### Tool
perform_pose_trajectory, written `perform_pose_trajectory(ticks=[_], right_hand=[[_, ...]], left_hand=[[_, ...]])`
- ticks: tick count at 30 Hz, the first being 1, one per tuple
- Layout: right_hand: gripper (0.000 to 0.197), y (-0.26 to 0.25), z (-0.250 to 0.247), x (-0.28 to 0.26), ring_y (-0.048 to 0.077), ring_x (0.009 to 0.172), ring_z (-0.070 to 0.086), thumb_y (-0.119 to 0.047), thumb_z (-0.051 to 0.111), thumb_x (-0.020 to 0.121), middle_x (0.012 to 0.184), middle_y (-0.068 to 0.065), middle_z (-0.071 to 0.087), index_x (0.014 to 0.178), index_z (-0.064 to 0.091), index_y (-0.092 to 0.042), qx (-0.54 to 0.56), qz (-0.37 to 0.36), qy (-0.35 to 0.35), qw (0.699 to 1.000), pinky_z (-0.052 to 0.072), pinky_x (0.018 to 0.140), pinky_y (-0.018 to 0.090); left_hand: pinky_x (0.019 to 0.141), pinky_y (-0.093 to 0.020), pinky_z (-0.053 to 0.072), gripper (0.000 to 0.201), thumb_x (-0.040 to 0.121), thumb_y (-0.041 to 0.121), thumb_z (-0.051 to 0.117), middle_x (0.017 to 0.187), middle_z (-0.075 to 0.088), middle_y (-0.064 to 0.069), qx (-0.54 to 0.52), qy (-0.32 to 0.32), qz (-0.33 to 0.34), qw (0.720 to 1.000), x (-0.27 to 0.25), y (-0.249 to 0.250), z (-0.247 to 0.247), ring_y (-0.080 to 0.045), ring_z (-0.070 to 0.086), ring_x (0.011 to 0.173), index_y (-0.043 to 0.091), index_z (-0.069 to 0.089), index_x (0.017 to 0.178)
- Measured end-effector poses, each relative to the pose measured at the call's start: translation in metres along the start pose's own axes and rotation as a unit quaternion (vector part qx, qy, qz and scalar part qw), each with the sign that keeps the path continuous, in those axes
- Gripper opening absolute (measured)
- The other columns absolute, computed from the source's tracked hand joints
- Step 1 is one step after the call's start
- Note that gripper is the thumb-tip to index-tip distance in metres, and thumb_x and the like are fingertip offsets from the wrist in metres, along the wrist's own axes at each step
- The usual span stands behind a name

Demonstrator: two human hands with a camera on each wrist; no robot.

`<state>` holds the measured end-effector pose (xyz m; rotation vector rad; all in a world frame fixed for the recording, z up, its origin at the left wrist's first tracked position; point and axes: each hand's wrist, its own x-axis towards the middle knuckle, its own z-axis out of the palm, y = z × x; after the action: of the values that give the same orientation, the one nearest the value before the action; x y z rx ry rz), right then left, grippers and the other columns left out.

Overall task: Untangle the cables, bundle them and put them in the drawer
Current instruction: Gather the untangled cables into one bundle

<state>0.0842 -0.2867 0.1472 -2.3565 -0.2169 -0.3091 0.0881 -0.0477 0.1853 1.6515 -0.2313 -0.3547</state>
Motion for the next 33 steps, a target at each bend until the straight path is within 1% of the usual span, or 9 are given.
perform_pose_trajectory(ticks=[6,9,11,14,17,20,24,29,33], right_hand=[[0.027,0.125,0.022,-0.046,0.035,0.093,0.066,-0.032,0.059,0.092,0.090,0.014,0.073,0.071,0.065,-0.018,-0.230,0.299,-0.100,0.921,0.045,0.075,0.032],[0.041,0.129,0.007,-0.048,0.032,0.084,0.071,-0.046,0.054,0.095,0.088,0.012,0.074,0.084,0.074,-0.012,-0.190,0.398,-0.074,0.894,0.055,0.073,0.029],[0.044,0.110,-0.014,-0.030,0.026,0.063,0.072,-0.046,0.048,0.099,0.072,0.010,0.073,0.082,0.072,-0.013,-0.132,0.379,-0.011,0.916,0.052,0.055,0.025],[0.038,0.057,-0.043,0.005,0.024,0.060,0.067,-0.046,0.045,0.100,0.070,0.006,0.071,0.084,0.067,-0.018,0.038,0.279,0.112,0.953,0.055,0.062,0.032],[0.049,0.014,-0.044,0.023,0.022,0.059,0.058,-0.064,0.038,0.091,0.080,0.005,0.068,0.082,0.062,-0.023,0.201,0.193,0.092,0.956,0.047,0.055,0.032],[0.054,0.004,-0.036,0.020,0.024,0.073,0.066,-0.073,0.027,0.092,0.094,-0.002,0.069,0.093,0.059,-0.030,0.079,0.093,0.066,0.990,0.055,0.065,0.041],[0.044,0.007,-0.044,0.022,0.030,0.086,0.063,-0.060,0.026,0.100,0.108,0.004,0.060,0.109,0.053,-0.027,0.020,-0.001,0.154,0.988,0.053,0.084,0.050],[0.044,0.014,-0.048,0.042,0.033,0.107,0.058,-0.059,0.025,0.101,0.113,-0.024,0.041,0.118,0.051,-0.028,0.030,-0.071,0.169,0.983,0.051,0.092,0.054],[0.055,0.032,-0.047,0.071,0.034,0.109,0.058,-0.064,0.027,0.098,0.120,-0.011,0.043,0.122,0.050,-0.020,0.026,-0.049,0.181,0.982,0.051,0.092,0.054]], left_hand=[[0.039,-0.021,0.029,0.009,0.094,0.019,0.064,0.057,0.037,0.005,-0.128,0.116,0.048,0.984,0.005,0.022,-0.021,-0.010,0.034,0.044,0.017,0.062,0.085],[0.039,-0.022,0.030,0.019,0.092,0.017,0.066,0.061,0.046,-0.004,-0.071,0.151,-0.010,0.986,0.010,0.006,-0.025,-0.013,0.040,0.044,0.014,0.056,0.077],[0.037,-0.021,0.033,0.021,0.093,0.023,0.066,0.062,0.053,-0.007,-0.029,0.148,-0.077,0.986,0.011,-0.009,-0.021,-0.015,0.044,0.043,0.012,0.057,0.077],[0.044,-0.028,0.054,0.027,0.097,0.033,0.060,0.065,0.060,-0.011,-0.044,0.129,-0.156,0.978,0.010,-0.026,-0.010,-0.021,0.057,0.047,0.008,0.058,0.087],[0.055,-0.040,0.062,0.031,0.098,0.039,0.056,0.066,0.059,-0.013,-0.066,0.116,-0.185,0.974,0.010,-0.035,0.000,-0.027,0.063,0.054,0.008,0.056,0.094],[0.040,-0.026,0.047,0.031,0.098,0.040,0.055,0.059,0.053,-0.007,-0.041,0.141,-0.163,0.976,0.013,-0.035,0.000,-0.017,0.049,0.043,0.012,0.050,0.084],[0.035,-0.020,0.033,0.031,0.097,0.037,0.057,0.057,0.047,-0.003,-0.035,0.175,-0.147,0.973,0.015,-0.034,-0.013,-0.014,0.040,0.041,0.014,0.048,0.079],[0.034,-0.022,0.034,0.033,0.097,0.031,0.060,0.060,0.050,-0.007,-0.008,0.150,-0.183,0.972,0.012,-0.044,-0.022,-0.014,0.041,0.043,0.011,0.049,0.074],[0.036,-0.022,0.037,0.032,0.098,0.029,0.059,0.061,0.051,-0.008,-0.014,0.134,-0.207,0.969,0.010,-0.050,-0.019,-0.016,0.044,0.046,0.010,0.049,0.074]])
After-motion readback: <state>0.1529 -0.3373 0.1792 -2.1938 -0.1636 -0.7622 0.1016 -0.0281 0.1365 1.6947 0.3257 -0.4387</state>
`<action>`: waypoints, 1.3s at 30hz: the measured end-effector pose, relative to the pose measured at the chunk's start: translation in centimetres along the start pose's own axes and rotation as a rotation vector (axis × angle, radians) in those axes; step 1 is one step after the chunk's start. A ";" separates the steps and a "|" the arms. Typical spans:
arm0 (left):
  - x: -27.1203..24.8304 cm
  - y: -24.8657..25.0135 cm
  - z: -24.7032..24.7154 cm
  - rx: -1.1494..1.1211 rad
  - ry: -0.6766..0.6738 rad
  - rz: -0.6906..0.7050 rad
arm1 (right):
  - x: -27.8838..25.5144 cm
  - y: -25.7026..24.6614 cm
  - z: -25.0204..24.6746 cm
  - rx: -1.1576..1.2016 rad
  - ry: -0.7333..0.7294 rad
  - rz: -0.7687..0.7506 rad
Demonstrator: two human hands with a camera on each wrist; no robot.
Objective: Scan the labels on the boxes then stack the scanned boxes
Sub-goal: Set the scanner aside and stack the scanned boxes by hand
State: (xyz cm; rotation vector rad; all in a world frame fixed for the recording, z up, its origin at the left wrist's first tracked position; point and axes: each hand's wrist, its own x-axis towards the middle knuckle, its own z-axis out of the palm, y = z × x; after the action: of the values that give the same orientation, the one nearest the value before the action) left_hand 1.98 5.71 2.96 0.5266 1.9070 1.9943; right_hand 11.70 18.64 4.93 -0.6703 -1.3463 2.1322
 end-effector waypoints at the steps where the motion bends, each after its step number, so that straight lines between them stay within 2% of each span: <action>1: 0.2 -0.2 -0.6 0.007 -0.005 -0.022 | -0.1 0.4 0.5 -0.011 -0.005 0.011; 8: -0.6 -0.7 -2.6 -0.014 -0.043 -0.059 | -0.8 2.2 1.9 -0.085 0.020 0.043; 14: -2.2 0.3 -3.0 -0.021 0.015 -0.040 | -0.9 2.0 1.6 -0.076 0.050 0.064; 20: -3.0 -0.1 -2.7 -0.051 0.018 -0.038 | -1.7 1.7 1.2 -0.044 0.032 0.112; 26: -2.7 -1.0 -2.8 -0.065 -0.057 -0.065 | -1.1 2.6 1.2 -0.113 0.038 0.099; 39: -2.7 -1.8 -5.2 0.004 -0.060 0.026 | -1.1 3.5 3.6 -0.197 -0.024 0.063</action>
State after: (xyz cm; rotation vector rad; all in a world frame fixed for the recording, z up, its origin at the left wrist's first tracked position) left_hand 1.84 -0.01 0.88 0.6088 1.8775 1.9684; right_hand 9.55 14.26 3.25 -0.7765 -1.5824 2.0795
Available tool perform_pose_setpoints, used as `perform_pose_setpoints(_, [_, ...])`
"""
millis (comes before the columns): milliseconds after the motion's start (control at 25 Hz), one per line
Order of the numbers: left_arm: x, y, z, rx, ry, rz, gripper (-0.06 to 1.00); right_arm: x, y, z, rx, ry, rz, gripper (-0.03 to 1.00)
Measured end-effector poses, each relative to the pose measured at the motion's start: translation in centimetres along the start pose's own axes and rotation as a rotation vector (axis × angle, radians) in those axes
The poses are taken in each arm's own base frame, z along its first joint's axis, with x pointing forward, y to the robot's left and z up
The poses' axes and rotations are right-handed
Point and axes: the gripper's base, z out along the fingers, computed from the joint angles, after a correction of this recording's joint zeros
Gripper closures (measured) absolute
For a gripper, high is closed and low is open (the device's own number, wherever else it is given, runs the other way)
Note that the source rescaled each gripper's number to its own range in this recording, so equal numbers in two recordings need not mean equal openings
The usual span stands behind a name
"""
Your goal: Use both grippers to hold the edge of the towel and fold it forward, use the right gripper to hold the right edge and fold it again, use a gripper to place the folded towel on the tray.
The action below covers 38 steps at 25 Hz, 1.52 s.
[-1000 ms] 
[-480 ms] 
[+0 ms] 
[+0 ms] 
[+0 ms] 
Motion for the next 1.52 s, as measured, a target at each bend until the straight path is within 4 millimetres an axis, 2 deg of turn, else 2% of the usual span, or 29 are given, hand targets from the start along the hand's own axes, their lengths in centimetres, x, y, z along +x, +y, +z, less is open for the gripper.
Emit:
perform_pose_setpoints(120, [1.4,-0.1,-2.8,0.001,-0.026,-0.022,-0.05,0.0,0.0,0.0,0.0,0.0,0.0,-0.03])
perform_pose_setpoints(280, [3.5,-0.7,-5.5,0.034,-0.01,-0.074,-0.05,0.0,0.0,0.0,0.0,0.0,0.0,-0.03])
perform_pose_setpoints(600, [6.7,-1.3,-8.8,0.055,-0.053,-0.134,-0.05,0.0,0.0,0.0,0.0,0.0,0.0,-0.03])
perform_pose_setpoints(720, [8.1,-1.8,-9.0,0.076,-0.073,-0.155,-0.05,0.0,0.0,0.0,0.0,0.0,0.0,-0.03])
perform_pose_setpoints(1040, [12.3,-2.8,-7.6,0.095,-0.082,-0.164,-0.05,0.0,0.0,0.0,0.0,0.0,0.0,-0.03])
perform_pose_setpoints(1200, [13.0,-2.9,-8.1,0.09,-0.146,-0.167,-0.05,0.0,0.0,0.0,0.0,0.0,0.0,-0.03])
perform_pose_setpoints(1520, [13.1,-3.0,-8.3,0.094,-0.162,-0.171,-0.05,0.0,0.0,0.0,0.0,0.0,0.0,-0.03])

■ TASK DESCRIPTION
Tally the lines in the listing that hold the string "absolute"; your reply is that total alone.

■ RESPONSE TO THE EXERCISE
3